第8話 脱!デブスまであと少しらしい。


姉が退院できるまで、あと少しらしい。

血圧も正常でリハビリも順調。

後遺症も無さそうで、病院食も問題なく食べている。

食事指導も必要かと思われたが、姉の様子的には大丈夫そうで、とくに制限もなくなりそうだ。

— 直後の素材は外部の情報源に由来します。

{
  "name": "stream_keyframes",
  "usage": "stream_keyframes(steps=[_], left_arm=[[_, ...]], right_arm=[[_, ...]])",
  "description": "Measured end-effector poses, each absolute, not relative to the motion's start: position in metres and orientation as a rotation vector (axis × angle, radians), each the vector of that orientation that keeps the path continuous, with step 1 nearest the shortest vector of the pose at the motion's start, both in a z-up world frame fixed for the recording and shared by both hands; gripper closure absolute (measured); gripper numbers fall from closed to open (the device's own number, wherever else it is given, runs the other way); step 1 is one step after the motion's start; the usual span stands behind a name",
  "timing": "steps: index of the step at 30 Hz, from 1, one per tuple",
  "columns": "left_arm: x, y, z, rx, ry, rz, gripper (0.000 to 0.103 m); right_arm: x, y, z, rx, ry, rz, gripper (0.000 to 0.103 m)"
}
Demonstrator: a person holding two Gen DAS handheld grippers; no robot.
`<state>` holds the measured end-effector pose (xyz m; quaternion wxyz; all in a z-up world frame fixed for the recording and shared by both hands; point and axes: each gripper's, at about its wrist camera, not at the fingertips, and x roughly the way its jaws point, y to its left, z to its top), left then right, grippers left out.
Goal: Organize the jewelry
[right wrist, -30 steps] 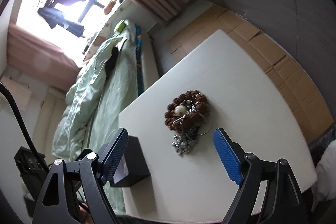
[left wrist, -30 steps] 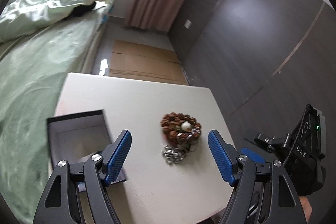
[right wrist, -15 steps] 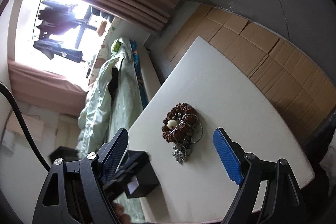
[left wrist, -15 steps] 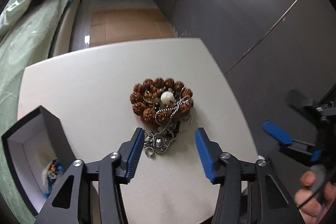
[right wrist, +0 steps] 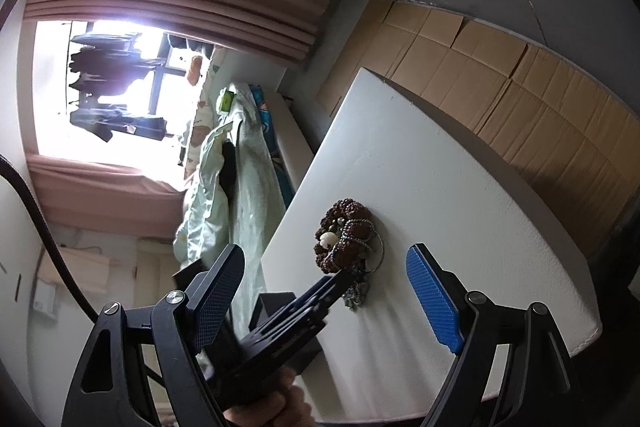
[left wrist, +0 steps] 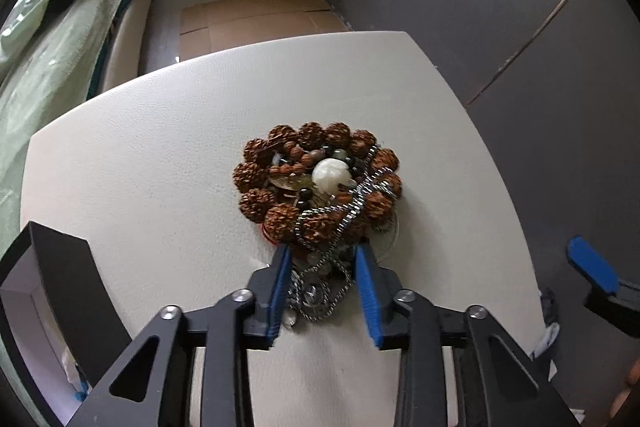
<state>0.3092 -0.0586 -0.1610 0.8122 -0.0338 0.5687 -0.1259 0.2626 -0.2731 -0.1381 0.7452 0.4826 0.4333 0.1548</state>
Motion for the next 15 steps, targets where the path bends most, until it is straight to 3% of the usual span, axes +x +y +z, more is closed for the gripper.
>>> stream_keyframes(steps=[3,4,5,15], left_arm=[[0.311,-0.057,-0.160,-0.073,1.194,-0.255,0.082],[0.311,-0.055,-0.159,-0.070,1.187,-0.245,0.093],[0.312,-0.054,-0.158,-0.078,1.183,-0.243,0.097],[0.299,-0.036,-0.123,-0.165,1.070,-0.278,0.101]], right_arm=[[0.264,-0.270,-0.138,1.056,0.953,0.347,0.019],[0.264,-0.269,-0.138,1.054,0.955,0.349,0.019],[0.264,-0.267,-0.139,1.053,0.958,0.353,0.019],[0.267,-0.257,-0.142,1.021,0.984,0.364,0.019]])
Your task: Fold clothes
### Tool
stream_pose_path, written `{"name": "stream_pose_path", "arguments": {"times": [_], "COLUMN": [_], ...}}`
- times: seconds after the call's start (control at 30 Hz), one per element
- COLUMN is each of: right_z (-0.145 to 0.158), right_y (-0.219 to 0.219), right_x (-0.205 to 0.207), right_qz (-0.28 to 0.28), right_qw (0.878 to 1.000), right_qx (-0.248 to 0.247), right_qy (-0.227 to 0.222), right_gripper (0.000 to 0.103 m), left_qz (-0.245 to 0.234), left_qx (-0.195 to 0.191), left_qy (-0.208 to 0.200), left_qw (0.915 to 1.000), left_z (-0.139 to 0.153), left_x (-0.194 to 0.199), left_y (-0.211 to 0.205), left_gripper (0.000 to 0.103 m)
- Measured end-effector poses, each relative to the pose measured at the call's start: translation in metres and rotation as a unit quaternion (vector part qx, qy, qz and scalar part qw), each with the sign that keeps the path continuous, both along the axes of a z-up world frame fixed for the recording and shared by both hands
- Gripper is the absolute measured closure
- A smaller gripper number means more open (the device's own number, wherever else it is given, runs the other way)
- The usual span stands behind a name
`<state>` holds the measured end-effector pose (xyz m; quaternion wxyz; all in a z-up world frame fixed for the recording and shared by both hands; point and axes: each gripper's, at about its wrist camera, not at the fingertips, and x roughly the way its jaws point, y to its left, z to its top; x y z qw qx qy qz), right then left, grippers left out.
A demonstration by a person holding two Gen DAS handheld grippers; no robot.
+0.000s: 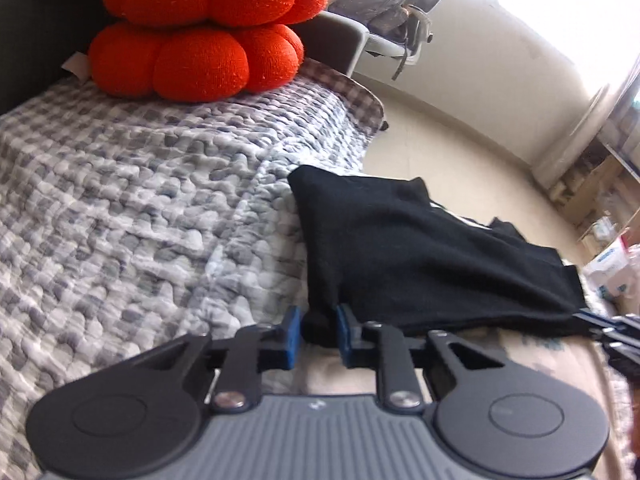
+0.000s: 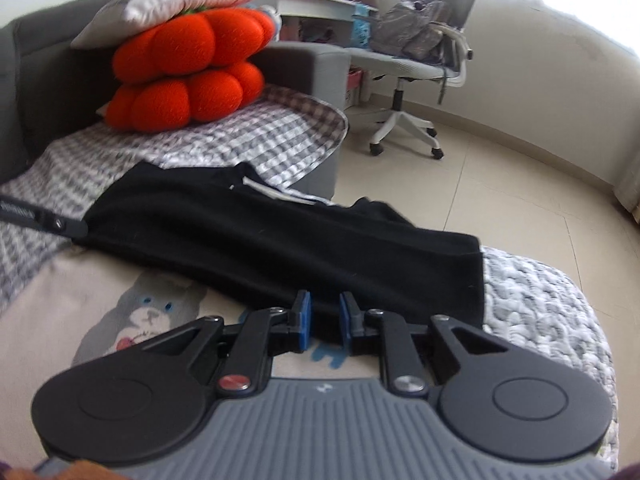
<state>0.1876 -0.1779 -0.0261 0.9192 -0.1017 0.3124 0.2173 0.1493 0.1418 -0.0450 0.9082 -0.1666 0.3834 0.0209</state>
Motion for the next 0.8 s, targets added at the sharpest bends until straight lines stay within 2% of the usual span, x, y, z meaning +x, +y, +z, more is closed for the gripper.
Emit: {"name": "stream_pose_path", "arguments": {"times": [0.23,0.4,0.47,0.57,0.6,0.67,0.77,0.8], "right_z": [-0.007,-0.009,-0.01,-0.011,-0.012,-0.014,-0.018,-0.02], "right_y": [0.01,0.011,0.012,0.015,0.016,0.019,0.024,0.025], "right_x": [0.0,-0.001,-0.002,-0.005,-0.005,-0.005,-0.005,-0.006], "right_qz": [0.006,0.002,0.003,0.008,0.009,0.012,0.02,0.023], "right_qw": [1.0,1.0,1.0,1.0,1.0,1.0,0.999,0.999], "right_qx": [-0.01,-0.009,-0.009,-0.012,-0.014,-0.02,-0.031,-0.036], "right_qy": [0.005,0.006,0.008,0.008,0.008,0.011,0.024,0.025], "right_gripper": [0.083,0.082,0.082,0.081,0.076,0.073,0.073,0.073], "left_qz": [0.012,0.015,0.03,0.053,0.059,0.06,0.059,0.058], "left_qx": [-0.028,-0.032,-0.023,-0.019,-0.021,-0.032,-0.032,-0.028], "left_qy": [-0.002,-0.015,-0.014,-0.013,-0.011,-0.011,-0.012,-0.011], "left_qw": [0.9995,0.9993,0.9992,0.9983,0.998,0.9976,0.9977,0.9979], "left_z": [0.0,0.007,0.009,0.01,0.01,0.009,0.011,0.01], "left_x": [-0.003,-0.009,-0.012,-0.016,-0.017,-0.017,-0.018,-0.017], "left_y": [0.005,0.009,0.013,0.022,0.024,0.026,0.022,0.02], "left_gripper": [0.091,0.092,0.097,0.097,0.097,0.097,0.089,0.089]}}
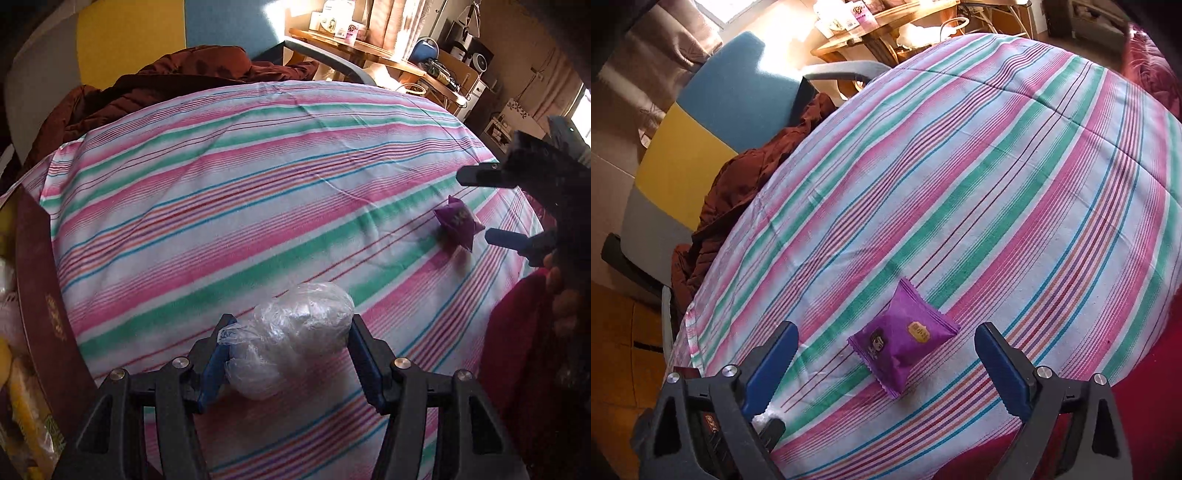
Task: Organize objects
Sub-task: 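Hold the white ball with the left tool while the right tool grasps the purple packet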
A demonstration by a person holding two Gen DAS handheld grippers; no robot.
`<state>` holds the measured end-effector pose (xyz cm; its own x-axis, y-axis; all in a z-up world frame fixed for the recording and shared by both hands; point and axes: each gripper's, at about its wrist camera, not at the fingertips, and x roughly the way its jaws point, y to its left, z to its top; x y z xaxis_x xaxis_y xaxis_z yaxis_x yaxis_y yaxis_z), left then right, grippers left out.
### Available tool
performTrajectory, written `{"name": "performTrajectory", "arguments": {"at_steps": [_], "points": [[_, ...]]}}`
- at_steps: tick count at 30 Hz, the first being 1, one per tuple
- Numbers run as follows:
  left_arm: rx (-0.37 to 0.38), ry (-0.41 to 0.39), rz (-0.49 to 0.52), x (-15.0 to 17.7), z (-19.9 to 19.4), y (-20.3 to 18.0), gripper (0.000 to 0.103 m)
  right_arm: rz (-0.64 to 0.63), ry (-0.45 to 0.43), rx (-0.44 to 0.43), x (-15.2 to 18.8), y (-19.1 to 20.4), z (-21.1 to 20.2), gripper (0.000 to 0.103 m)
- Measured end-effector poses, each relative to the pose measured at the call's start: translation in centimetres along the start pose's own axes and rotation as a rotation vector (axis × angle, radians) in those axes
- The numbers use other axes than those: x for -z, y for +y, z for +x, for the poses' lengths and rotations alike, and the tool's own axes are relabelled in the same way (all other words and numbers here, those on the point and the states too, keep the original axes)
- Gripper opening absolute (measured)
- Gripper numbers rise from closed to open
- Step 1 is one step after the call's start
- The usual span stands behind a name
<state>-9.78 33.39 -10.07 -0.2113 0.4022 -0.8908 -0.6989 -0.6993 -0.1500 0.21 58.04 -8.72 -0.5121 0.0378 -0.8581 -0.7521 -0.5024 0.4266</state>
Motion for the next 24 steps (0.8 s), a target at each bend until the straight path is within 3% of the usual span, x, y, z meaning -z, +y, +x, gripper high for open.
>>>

もう1回CTを撮って、特に問題なければ退院できそうだ。


「血糖値も良くなってるって。これからの通院でなんともなければ、普段通りの生活できるって。」


「わあ、良かったね!お姉ちゃん」


私は嬉しくなった。


「学校も行けるね。」


「そうだよね、学校行かないとだわ。

あ、そうだ、お母さんに眼科連れてって貰わないと。」


「え?大丈夫?メガネ合わなくなった?」


「ううん、コンタクト。私、コンタクト持って無いよね?」


「え、お姉ちゃんコンタクトにするの?」


「そうね、その方がいいかなって。あとあれだ、髪切らないと。これじゃあ学校に行けないわ。

こんなに一気にお願いして大丈夫かなあ。」


私は驚愕した。

姉はお世辞にもオシャレとは言えない。

もっさりとした黒髪のミディアムに眼鏡。

「根暗ブス」と言われても仕方がない容姿だ。

今は辛うじて前髪をヘアクリップでとめているが、眉毛もボサボサで、いかにもダサいオタクだ。


「お姉ちゃん、美容室は私が払ってあげる。あと眉毛サロンも!」


病棟内はカミソリやハサミは持ち込み禁止になっていたのだから仕方がないとしても、姉が身だしなみに興味を持ったのは普通に嬉しい。


姉は「それは悪いわ」と言われたが、私はアルバイトをしていたので余裕があった。


「退院のお祝いにしよ!せっかく新しい変わるなら思い切っちゃおうよ!」


私は上機嫌でスマホでヘアスタイルやヘアカラーを検索し始めた。




***




『だいぶ痩せたんじゃないか?』


疾風はやてのその言葉に桜は目を見開いた。


『ほんと!?』


『ああ。あとはその髪をなんとかしたらよさそう。』


『サッカーの王子様』の世界にトリップして、十一高校に転校してから早数ヶ月。

すっかり学校には溶け込んで、相変わらずサッカー部のファンクラブからは追われたり虐められたりしながらも、数人の友達と楽しく学校生活を送っていた。


『俺が素晴らしいサロンに連れて行ってやるぜ』


桜の避難場所になっていたのは、学校の生徒会室横の西園寺専用ルームだった。

これも、夢小説のご都合部屋で、西園寺が生徒会を買収し使わせてもらっている空き教室だった。

西園寺ファンクラブからの突撃で、中々ゆっくりできない桜に西園寺が用意した秘密の部屋だ。


『いや、大丈夫です。自分で行けるんで。』


『遠慮すんなよ。惚れた女に尽くすのが俺の趣味なんだからよ。』


『せっかくだから連れて行って貰えよ。桜が髪切ったらシュートも黙ってないんじゃないか?』


疾風が笑いながら言った。

不思議なことに、西園寺と疾風は仲が良いらしい。

ゲームメーカーの西園寺は頭の回転が早く、物分りの良い疾風を気に入っているらしい。


『じゃあ決まりだな。明日、お前ん家のマンションに車つけるから行ってこい。で、まずは俺がみる。』


西園寺の物言いに桜は内心『キモッ』と思いながらもお言葉に甘えて行くことにした。

連れていかれたサロンは、今まで入ったことの無いような煌びやかな内装の美容室だった。

そして『お話は伺っておりますよ』と店員にされるがまま連れていかれ髪の毛のカット、眉毛のカット、顔そりまでフルコースで終えた。

お昼すぎから行ったはずが、すっかり夕方になっていて、行きと同様に西園寺グループの車がサロンの前に止まっていた。

乗り込んで着いた先は学校だった。

ちょうどサッカー部の練習が終わったころだった。


『化けたな。いい女になったぜ?』


学校の前で待っていた西園寺が言うと彼も車に乗り込んだ。


『仕上げはそのダサい服とメガネだな。

まあ普段は制服着るからいいとして、そのメガネをなんとかしろ。』


『はあ?』


『俺が決めた女がダサくても仕方がねえが、せっかく隣にいるなら綺麗な方がいい。

お前、よく見たら全然ブスじゃねえ。』




***




姉と一緒にああでもないこうでもないとスマホを見ながらヘアスタイルを決めることにした。

ひとまず、もっさりとした髪の量を減らして長さは変えないのがいい。


「お姉ちゃん痩せたけど、もう少し痩せたら絶対ボブが似合う!」


「そうかなあ。」


えへへ、と照れくさそうに笑った姉は、妹の私から見ても可愛かった。